PROBLEM | What is needed is an exact copy of all the data.

──────────────────────────────

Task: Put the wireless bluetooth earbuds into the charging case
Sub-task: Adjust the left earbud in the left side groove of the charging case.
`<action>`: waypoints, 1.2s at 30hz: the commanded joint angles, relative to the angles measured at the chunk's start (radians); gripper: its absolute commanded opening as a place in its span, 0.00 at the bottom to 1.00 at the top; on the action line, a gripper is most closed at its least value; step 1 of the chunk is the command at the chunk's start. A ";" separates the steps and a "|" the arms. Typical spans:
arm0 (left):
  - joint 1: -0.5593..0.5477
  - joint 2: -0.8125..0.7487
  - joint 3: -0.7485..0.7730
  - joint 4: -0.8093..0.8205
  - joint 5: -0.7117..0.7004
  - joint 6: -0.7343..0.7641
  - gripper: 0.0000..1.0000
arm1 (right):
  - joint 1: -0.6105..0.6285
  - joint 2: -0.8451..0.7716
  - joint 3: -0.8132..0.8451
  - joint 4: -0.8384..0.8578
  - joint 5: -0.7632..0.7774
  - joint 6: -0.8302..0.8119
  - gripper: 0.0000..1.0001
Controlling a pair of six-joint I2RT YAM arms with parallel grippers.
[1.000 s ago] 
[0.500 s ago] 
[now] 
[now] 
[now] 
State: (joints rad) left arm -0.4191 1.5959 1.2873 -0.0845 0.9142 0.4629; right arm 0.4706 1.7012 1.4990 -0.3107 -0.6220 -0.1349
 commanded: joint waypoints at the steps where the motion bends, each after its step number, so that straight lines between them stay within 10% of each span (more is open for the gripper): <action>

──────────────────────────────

SOLUTION |
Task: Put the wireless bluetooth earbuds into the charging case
Sub-task: Adjust the left earbud in the left side groove of the charging case.
`<action>`: waypoints, 1.2s at 30hz: the commanded joint angles, relative to the angles measured at the chunk's start (radians); gripper: its absolute commanded opening as a place in its span, 0.00 at the bottom to 1.00 at the top; on the action line, a gripper is most closed at its least value; step 1 of the chunk is the command at the chunk's start. A ";" separates the steps and a "|" the arms. Typical spans:
arm0 (left):
  - joint 1: -0.5593..0.5477
  - joint 2: -0.8125..0.7487
  - joint 3: -0.7485..0.7730
  - joint 4: -0.8093..0.8205
  - joint 5: -0.7117..0.7004
  - joint 6: -0.7343..0.7641
  - gripper: 0.0000..1.0000
arm1 (right):
  - joint 1: -0.6105..0.6285
  - joint 2: -0.8451..0.7716
  - joint 3: -0.8132..0.8451
  - joint 4: -0.8384..0.8578
  - joint 5: -0.7632..0.7774
  - joint 6: -0.8302..0.8119
  - gripper: 0.0000..1.0001
Controlling a pair of six-joint I2RT YAM arms with parallel grippers.
[1.000 s ago] 
[0.500 s ago] 
[now] 
[now] 
[now] 
State: (joints rad) left arm -0.4191 1.5959 1.2873 -0.0845 0.9142 0.4629; right arm 0.4706 1.7012 1.4990 -0.3107 -0.6220 -0.1349
 commanded: joint waypoints at the steps where the motion bends, each after its step number, so that straight lines between them stay within 10% of each span (more is open for the gripper): <action>

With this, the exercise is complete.